Shorter word lists give a higher bits per click, which is more efficient for users. But to make a passphrase with the same amount of total entropy, you'd need to use more words from a short list. As an example, one word from a 7,776-word list adds 12.925 bits of entropy to a passphrase, while one word from a 1,296-word list only adds 10.34 bits.

Thus, 4 words from a long, 7,776-word list gives 51.7 bits on entropy. 4 words from a short, 1,296-word list gives only 41.36 bits (coincidentally, adding a fifth word from a short list gets us to equivalent 51.7 bits).

Lastly, I'll note that the above calculations do not include the number of clicks it takes to get from the last character of one word to the first word of the next.

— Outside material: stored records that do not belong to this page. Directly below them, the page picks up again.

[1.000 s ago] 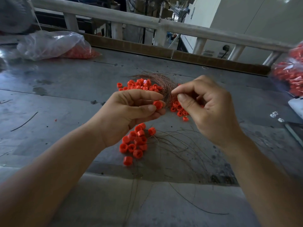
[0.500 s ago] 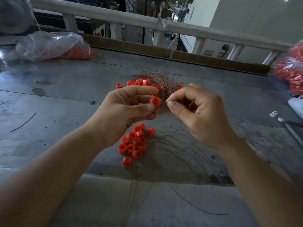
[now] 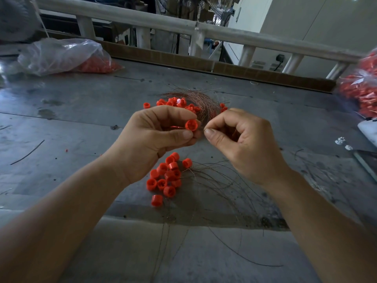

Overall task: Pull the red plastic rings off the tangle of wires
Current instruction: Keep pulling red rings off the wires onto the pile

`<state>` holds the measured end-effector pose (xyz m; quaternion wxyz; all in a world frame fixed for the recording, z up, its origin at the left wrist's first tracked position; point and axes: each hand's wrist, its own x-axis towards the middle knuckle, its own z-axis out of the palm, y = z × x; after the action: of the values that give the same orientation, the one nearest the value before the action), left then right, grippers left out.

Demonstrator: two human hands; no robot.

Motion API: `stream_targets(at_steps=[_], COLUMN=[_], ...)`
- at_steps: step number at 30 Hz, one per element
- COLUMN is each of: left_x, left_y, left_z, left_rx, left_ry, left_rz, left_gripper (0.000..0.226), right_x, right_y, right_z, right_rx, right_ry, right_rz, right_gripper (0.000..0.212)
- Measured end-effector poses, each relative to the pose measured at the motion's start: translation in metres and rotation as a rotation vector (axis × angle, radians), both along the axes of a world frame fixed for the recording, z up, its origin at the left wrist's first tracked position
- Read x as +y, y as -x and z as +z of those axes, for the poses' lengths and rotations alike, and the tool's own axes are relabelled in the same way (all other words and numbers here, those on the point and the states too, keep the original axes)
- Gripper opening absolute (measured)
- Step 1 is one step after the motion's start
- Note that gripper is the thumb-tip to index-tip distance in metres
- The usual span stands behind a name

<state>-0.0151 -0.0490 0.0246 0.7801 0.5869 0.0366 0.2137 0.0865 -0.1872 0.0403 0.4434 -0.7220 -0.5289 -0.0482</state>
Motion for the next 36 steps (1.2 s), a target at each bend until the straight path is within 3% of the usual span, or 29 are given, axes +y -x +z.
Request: stream_targets(at_steps=[28, 36], left_x=[0.0021, 0.0029], left_y=[0.0019, 0.0033], left_z=[0.0025, 0.0016], left_rx=[-0.015, -0.046], left_ry=[0.081, 0.106], left_rz=[-0.076, -0.187], left_gripper=[0.028, 0.022], right_x=[-0.0023, -0.0014], right_y=[-0.0046, -0.0025], right_z=[0.0039, 0.0040], right_rx=[0.047, 0.196], right_ry=[0.011, 0.056], right_rz=[-0.008, 0.071], right_gripper=[0.020, 0.013])
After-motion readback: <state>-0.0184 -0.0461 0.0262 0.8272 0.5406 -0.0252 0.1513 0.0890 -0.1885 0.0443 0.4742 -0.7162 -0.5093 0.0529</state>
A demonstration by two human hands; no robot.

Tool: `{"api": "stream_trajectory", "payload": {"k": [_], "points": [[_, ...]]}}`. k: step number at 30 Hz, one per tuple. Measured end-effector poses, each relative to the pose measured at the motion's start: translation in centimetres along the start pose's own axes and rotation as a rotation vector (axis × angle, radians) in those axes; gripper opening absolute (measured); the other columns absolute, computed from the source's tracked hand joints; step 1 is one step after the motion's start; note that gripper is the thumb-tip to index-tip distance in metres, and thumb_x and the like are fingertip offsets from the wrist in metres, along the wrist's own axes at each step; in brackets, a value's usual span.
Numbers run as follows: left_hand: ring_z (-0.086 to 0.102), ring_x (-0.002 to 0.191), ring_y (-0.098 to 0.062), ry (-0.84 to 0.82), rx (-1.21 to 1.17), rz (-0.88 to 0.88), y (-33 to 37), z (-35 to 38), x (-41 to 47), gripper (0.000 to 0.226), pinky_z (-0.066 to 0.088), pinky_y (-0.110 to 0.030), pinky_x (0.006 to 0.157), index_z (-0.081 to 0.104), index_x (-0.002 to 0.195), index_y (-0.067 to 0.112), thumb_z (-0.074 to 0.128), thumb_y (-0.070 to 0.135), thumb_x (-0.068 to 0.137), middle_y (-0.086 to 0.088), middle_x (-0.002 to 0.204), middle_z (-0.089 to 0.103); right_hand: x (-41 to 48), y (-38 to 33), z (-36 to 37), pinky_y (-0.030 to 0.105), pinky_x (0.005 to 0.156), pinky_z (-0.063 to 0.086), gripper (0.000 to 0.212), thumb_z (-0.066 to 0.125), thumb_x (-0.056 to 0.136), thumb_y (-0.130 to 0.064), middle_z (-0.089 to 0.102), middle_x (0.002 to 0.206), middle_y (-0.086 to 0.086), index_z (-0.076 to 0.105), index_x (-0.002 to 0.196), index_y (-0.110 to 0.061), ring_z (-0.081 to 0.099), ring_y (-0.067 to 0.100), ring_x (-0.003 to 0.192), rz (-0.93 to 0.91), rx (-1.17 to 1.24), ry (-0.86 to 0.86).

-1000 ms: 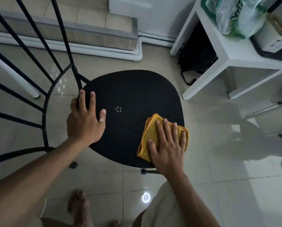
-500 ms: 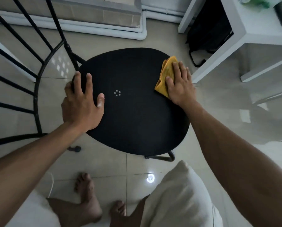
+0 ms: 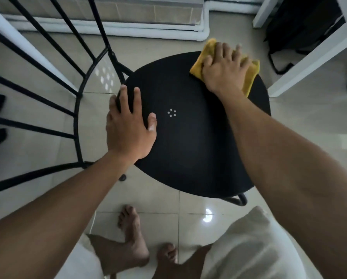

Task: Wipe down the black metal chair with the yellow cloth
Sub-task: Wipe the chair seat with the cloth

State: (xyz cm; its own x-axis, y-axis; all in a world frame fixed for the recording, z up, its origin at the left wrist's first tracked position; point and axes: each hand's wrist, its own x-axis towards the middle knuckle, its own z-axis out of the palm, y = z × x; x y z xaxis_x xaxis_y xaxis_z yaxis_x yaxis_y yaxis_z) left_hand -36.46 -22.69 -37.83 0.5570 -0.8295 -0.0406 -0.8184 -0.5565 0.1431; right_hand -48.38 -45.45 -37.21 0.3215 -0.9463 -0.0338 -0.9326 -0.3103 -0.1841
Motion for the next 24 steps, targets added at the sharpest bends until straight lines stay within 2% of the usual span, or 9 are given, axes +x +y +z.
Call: {"api": "stream_trajectory", "payload": {"k": [3,7,12,18,21,24], "points": [[0.013,0.146,-0.038,0.030,-0.052,0.006,0.0,-0.1,0.1,0.070,0.026,-0.053,0.113,0.015,0.153,0.017,0.018,0.056,0.096,-0.013,0.160,0.012,-1.6,-3.6,1.0,0.063,0.114,-0.002,0.066,0.010,0.094,-0.047,0.011,0.162,0.002,0.013,0.154,-0.019,-0.002,0.035,0.148,-0.127,-0.069,-0.049],[0.011,0.148,-0.028,0.090,-0.226,-0.033,0.0,-0.4,-0.1,0.079,0.021,-0.046,0.117,0.015,0.154,0.015,0.001,0.062,0.092,-0.008,0.161,0.015,-6.5,-6.3,2.2,0.063,0.114,0.000,0.064,0.010,0.096,-0.049,0.006,0.163,-0.001,0.008,0.154,-0.022,-0.003,0.032,0.149,-0.305,-0.068,-0.053],[0.014,0.148,-0.022,0.120,-0.392,-0.063,-0.2,-0.3,-0.2,0.070,0.021,-0.044,0.116,0.013,0.154,0.018,0.008,0.056,0.096,-0.004,0.161,0.017,-15.2,-5.9,2.1,0.060,0.115,0.004,0.060,0.016,0.099,-0.047,0.010,0.162,-0.001,0.013,0.154,-0.022,-0.001,0.028,0.149,-0.407,-0.021,-0.083],[0.014,0.148,-0.026,0.105,-0.297,-0.054,-0.2,-0.1,-0.1,0.073,0.018,-0.045,0.118,0.016,0.153,0.017,0.010,0.061,0.095,-0.005,0.161,0.016,-25.8,-0.3,0.2,0.056,0.118,0.005,0.058,0.019,0.101,-0.046,0.006,0.162,-0.004,0.009,0.154,-0.026,-0.005,0.025,0.150,-0.376,-0.052,-0.152],[0.007,0.148,-0.028,0.063,-0.188,-0.007,-0.4,0.2,-0.2,0.067,0.019,-0.049,0.116,0.018,0.153,0.019,0.019,0.057,0.098,-0.005,0.162,0.009,-26.6,3.9,-0.3,0.053,0.119,0.006,0.056,0.019,0.102,-0.047,0.008,0.162,-0.006,0.011,0.154,-0.028,-0.002,0.022,0.150,-0.291,-0.056,-0.119],[0.005,0.149,-0.026,0.053,-0.190,0.003,-0.7,0.1,-0.2,0.063,0.019,-0.050,0.115,0.019,0.153,0.020,0.023,0.052,0.099,-0.004,0.162,0.008,-25.3,6.8,-0.5,0.051,0.120,0.006,0.056,0.015,0.101,-0.048,0.008,0.162,-0.006,0.011,0.154,-0.029,-0.002,0.020,0.150,-0.158,-0.060,-0.082]]}}
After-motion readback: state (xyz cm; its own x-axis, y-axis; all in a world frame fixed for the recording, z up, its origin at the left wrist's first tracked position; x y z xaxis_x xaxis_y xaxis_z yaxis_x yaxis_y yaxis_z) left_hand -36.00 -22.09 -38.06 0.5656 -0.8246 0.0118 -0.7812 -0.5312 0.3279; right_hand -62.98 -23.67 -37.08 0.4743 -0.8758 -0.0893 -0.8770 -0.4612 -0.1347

Thus it under-prices the cost of using a higher number of words (5 words vs. 4 words), giving an unfair advantage to the shorter lists. That said, I personally think 1,296 words is a nice sweet spot for these lists.

See my Remote Words Grader project for how I built the above table.

Disclaimer: Profane words

These lists may have profane, indecent or otherwise objectionable words in them.

Where the source words come from

The source_list.txt word list -- which can be thought of as raw data used by the Rust code to create the optimized lists -- is a mix of words from Google Books Ngram word frequency data and Wikipedia word frequency data (and since edited). See below for more information.

More word lists

You can find additional word lists I've created here and here.

On licensing/usage

The computer code of this project -- all files in the src/ and target/ directories, justfile file(s), Cargo.toml and Cargo.lock files, this README file, and any code examples in any documentation -- is licensed under the Blue Oak Model License 1.0.0. See LICENSE-BOML file for more.

The word lists within this repository (files within the lists/ directory and the source_list.txt file, as well as any other word lists contained in this repository) are licensed under the Creative Commons Attribution-ShareAlike 4.0 International (CC BY-SA 4.0).

The words contained in these word lists are taken from two sources: Google Books Ngram data and Wikipedia, via a Wikipedia word frequency project. Wikipedia licenses its text under CC BY-SA 4.0, and thus this project's lists are available under the same license.

This project has no association with Google, Wikipedia, or the creators of the Wikipedia frequency project cited above. Neither Google, Wikipedia, nor the creators of the Wikipedia word frequency project cited above endorses this project.